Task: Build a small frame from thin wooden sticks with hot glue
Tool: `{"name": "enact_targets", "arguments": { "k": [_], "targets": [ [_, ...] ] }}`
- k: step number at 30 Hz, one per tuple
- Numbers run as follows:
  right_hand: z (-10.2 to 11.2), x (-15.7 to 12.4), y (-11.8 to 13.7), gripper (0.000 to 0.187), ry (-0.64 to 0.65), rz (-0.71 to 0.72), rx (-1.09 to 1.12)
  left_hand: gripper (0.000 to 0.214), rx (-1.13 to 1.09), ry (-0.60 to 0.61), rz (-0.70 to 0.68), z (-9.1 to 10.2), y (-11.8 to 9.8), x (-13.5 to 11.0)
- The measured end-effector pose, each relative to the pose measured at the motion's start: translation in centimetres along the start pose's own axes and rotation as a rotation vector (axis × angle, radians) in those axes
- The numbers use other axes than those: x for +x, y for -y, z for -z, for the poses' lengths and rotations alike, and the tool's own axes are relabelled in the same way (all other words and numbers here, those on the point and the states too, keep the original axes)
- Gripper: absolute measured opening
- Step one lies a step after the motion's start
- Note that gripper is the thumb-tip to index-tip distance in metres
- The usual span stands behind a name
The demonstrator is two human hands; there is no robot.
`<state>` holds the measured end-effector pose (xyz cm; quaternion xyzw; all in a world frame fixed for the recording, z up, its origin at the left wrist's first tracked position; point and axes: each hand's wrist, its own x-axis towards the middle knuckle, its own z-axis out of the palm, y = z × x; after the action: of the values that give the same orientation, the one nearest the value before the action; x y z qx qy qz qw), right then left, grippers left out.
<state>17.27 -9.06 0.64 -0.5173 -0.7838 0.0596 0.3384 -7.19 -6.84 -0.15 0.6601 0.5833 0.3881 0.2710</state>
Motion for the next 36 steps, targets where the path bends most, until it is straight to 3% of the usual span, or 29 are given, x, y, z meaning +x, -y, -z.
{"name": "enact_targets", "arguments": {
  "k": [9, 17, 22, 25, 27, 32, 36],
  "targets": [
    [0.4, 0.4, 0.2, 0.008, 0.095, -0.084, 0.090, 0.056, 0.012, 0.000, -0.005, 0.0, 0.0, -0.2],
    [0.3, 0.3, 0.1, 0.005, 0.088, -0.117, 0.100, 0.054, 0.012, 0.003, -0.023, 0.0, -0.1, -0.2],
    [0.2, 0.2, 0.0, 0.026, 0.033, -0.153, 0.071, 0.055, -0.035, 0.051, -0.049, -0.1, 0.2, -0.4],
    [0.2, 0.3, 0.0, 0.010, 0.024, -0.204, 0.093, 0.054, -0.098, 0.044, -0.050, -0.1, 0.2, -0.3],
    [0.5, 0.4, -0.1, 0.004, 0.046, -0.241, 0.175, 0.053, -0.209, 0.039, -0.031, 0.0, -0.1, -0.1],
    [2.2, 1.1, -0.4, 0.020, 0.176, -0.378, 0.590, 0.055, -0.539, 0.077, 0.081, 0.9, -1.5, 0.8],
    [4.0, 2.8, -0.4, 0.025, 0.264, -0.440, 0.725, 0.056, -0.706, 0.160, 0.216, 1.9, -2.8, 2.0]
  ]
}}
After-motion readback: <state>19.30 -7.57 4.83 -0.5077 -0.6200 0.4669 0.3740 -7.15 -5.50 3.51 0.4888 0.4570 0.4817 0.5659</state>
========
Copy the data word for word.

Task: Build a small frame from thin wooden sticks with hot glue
Tool: `{"name": "enact_targets", "arguments": { "k": [_], "targets": [ [_, ...] ] }}`
- k: step number at 30 Hz, one per tuple
- Numbers run as follows:
  right_hand: z (-10.2 to 11.2), x (-15.7 to 12.4), y (-11.8 to 13.7), gripper (0.000 to 0.187), ry (-0.64 to 0.65), rz (-0.71 to 0.72), rx (-1.09 to 1.12)
  left_hand: gripper (0.000 to 0.214), rx (-1.13 to 1.09), ry (-0.60 to 0.61), rz (-0.70 to 0.68), z (-9.1 to 10.2), y (-11.8 to 9.8), x (-13.5 to 11.0)
- The measured end-effector pose, each relative to the pose measured at the motion's start: translation in centimetres along the start pose's own axes and rotation as a rotation vector (axis × angle, radians) in those axes
- The numbers use other axes than those: x for +x, y for -y, z for -z, for the poses' lengths and rotations alike, and the tool's own axes are relabelled in the same way (all other words and numbers here, those on the point and the states too, keep the original axes)
- Gripper: absolute measured opening
- Step one lies a step after the motion's start
- Note that gripper is the thumb-tip to index-tip distance in metres
- The usual span stands behind a name
The demonstrator is two human hands; there is no robot.
`<state>` holds the measured end-effector pose (xyz cm; quaternion xyzw; all in a world frame fixed for the recording, z up, its origin at the left wrist's first tracked position; point and axes: each hand's wrist, its own x-axis towards the middle knuckle, its own z-axis out of the palm, y = z × x; after the action: of the values that give the same orientation, the one nearest the value before the action; x y z qx qy qz qw), right then left, grippers left out.
<state>17.27 -9.06 0.64 -0.5173 -0.7838 0.0596 0.3384 -7.19 -6.84 -0.15 0.6601 0.5833 0.3881 0.2710</state>
Motion for the next 36 steps, targets where the path bends most, until it is straight to 3% of the usual span, or 29 are given, x, y, z meaning +x, -y, -z.
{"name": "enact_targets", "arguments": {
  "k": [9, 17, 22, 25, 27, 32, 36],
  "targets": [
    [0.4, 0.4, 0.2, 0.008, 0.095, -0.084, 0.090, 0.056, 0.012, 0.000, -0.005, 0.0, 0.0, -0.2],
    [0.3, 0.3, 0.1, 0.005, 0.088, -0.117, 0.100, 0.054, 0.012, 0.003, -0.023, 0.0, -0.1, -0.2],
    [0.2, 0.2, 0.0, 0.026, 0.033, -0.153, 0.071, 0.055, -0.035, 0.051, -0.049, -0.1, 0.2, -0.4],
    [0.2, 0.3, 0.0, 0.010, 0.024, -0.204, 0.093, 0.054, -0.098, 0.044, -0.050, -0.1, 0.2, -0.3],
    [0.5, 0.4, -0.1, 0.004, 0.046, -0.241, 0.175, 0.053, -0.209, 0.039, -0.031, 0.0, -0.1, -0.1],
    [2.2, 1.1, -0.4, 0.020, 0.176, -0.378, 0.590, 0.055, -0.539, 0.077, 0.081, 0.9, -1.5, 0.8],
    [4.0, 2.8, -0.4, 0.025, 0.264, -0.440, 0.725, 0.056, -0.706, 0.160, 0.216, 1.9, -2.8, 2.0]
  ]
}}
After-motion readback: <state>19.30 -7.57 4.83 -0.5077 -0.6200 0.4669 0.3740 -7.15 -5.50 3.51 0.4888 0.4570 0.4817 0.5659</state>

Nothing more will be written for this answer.